Scientific classification
- Kingdom: Animalia
- Phylum: Chordata
- Class: Mammalia
- Infraclass: Placentalia
- Order: †Notoungulata
- Family: †Mesotheriidae
- Subfamily: †Mesotheriinae
- Genus: †Altitypotherium Croft, Flynn & Wyss, 2004
- Type species: †Altitypotherium chucalensis Croft, Flynn & Wyss, 2004
- Species: A. chucalensis Croft, Flynn & Wyss, 2004; A. paucidens Croft, Flynn & Wyss, 2004;

= Altitypotherium =

Extinct genus of mammals

Altitypotherium is an extinct genus of Notoungulate, belonging to the suborder Typotheria. It lived during the Early Miocene, and its fossilized remains were discovered in South America.

== Description ==
This animal was vaguely similar to a wombat, and its dimensions evoke those of a raccoon; its skull was approximately 16 centimeters long, while its total length, excluding the tail, was about 80 centimeters. It weighed around 10 kilograms.

Altitypotherium had a tall and narrow snout, with only six pairs of teeth in the maxilla and mandible, a low number when compared to most other notoungulates. It had gliriform upper incisors, with a band of anterior enamel, and lower incisors protruding forward and separated from premolars and molars by a long diastema.
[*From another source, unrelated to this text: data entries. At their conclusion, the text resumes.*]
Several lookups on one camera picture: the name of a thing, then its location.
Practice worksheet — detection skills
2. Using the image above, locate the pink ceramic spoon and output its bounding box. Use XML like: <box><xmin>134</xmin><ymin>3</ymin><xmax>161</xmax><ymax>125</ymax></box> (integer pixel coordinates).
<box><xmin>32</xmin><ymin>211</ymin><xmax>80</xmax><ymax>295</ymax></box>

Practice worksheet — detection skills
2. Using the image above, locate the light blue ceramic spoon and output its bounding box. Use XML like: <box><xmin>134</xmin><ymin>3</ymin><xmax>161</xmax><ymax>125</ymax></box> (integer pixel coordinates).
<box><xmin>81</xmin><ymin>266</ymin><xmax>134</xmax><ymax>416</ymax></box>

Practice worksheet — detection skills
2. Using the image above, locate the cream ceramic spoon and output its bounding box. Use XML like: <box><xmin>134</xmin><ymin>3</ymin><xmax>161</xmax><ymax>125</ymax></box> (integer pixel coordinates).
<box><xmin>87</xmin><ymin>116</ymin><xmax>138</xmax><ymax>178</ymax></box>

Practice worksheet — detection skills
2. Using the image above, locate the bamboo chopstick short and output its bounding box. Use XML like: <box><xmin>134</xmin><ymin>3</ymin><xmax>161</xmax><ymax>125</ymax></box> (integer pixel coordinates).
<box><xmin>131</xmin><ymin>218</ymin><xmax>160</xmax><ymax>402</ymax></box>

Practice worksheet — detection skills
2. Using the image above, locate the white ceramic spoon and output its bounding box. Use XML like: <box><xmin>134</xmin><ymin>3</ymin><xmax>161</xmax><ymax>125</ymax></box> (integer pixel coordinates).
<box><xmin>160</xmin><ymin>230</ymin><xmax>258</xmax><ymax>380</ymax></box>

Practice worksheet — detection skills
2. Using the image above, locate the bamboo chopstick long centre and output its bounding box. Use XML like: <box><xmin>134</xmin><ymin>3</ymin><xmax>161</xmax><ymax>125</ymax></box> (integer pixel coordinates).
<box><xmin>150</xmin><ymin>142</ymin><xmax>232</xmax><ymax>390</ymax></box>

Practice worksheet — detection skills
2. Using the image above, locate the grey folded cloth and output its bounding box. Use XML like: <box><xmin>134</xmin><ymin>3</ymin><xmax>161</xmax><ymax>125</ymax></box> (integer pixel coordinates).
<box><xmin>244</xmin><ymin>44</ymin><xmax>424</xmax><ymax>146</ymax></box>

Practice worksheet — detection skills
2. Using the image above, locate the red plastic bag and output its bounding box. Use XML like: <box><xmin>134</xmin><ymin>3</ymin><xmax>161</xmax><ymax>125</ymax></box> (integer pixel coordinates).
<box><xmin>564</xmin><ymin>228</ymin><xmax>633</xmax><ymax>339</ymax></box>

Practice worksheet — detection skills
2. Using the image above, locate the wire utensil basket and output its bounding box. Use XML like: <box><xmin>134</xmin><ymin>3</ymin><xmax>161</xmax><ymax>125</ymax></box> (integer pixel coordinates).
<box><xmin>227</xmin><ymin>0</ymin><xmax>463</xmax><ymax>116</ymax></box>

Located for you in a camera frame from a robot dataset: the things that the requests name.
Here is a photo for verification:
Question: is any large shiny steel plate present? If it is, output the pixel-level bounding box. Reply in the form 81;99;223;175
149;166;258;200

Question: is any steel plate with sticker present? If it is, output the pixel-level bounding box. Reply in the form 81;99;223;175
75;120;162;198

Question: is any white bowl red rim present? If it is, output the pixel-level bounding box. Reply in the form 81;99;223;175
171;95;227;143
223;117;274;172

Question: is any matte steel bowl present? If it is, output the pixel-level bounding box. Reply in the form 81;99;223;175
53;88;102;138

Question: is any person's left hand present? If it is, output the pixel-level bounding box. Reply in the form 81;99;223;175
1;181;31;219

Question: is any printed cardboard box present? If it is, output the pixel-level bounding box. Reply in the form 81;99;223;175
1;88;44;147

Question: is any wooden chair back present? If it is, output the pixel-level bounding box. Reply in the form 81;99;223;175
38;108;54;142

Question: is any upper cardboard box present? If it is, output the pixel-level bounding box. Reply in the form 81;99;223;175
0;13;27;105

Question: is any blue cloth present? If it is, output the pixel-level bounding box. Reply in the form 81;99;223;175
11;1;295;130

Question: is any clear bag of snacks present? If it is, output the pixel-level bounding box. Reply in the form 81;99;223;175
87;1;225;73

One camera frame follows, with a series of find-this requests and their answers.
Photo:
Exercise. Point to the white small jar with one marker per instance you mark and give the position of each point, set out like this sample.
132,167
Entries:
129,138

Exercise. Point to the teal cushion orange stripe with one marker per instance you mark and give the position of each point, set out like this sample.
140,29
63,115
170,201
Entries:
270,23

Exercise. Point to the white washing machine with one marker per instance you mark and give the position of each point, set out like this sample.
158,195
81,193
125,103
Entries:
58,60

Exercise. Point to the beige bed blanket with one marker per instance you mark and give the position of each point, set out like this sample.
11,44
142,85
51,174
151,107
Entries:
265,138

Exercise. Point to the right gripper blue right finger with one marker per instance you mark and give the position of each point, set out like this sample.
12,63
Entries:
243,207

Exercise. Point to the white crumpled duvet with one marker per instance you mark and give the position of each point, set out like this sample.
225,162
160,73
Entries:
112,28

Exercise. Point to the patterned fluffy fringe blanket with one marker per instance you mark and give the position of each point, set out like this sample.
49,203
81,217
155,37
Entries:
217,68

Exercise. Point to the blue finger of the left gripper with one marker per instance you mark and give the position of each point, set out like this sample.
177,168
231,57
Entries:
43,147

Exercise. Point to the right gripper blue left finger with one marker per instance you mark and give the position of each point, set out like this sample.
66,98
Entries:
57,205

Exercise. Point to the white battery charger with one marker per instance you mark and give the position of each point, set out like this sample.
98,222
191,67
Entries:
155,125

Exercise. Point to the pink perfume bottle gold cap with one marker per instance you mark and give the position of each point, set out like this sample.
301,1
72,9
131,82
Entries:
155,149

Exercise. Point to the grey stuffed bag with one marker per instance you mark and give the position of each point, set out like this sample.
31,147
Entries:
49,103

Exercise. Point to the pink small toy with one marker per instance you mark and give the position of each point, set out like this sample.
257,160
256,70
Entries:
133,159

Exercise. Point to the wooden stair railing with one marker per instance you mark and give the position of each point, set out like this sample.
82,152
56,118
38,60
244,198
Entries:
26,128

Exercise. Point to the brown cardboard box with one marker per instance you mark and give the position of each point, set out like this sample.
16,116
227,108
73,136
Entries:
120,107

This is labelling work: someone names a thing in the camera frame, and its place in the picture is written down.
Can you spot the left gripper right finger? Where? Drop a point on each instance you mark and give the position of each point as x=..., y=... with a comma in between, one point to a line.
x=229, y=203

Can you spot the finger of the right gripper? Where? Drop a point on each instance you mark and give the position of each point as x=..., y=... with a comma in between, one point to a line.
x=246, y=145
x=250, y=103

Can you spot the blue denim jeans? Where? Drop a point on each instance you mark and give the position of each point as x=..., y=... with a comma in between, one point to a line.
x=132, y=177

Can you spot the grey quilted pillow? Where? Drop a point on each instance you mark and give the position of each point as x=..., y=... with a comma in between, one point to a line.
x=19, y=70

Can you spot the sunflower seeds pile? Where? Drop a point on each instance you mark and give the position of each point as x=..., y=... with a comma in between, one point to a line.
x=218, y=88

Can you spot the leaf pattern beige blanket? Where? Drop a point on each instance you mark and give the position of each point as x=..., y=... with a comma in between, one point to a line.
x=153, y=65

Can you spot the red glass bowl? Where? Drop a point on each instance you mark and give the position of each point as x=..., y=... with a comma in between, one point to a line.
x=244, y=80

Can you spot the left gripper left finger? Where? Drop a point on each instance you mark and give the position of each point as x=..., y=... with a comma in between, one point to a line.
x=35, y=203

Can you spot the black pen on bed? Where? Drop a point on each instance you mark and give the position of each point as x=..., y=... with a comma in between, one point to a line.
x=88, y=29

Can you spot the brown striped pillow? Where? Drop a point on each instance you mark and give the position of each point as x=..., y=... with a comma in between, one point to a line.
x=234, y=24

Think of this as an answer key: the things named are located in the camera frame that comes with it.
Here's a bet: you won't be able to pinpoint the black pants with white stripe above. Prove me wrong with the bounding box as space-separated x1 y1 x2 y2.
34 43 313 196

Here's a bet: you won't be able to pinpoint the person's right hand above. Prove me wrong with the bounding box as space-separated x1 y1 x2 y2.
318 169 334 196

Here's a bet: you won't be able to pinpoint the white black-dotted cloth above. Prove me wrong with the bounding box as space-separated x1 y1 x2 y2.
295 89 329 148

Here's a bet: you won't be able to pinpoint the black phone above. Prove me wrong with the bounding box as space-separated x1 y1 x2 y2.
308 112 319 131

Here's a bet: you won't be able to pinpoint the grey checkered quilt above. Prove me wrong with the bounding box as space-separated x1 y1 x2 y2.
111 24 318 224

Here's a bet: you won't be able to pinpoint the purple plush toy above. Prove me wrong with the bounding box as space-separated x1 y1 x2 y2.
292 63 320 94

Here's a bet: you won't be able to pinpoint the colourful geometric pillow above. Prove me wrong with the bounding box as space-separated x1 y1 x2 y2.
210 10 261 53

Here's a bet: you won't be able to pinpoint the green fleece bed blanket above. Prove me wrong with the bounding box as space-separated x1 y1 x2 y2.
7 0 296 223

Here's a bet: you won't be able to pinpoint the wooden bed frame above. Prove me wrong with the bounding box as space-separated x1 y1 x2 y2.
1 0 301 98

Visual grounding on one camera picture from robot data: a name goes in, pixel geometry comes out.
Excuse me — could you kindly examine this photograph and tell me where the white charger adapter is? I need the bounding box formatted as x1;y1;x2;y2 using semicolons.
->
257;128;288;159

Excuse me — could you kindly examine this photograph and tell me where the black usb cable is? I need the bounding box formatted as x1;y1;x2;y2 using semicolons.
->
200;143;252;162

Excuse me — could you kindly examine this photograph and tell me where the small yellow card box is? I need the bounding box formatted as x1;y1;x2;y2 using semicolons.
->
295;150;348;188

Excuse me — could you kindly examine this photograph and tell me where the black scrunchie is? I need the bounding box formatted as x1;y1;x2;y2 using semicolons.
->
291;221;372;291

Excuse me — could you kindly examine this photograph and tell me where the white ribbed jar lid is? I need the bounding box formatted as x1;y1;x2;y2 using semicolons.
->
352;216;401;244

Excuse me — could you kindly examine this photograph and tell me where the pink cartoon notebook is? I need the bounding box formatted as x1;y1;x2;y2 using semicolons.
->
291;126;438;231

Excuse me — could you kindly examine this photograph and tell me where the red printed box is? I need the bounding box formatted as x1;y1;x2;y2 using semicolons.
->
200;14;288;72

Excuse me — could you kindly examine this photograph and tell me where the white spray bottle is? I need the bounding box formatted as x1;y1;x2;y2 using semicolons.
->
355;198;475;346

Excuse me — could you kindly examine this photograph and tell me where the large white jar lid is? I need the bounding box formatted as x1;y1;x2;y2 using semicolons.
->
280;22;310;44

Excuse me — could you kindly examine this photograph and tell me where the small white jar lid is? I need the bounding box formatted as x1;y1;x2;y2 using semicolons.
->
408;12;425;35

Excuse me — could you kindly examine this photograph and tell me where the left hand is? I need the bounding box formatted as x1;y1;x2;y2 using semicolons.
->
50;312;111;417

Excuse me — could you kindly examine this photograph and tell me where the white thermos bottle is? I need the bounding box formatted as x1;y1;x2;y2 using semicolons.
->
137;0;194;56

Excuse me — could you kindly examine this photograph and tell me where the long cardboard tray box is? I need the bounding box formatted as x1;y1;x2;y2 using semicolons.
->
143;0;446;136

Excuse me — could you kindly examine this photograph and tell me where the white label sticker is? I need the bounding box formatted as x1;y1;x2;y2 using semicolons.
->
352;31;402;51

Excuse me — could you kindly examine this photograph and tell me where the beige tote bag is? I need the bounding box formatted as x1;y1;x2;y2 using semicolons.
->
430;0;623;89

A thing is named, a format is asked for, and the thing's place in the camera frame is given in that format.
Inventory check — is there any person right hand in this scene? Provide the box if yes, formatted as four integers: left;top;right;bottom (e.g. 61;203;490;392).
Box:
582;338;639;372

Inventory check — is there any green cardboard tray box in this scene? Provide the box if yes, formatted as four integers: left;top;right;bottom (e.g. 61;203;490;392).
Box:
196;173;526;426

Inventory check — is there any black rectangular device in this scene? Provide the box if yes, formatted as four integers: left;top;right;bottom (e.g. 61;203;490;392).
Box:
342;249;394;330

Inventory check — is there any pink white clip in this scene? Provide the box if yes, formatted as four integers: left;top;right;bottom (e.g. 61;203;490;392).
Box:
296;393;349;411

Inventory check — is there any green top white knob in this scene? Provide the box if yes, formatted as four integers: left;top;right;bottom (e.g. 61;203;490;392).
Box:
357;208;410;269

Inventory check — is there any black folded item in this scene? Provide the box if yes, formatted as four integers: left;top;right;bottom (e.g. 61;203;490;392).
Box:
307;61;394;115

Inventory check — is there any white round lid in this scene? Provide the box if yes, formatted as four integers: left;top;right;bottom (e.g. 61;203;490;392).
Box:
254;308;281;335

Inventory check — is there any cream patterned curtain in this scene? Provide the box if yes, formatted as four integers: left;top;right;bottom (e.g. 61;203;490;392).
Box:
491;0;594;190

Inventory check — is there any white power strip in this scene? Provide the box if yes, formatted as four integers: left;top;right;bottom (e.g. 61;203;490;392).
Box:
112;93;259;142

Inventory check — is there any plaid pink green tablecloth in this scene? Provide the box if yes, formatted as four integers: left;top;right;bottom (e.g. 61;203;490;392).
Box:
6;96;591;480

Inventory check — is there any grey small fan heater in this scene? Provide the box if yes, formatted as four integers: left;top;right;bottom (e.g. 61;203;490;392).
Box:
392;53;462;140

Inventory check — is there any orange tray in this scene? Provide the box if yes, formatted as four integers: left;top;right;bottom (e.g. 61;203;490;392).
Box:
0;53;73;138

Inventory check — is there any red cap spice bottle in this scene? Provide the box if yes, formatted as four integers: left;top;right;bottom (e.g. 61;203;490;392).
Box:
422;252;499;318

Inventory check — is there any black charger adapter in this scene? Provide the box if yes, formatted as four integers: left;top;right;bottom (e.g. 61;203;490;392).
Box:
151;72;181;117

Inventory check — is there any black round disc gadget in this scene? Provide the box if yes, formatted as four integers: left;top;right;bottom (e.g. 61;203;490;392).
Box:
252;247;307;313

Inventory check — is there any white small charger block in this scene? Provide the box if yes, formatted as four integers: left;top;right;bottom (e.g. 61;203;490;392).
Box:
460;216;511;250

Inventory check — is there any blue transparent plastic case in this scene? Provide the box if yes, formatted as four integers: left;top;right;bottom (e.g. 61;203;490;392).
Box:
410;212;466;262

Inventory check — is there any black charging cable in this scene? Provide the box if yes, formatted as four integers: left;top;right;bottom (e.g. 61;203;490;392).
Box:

It had high-crowned (hypsodont) teeth, and the occlusal surfaces of the molars had two enamel folds halfway through the tooth in the inner surface and outlining three dentin-filled lobes, forming an E-shaped form. The largest species, Altitypotherium paucidens was distinguished from its closest relatives by the loss of the upper third molar.

==Classification==

The genus Altitypotherium was first described in 2004, based on fossil remains found in the Chucal Formation in Northern Chile, in Early Miocene terrains; two species are currently known, A. chucalensis and A. paucidens. Fossils attributed, with some uncertainty, to the genus have also been found in Argentina.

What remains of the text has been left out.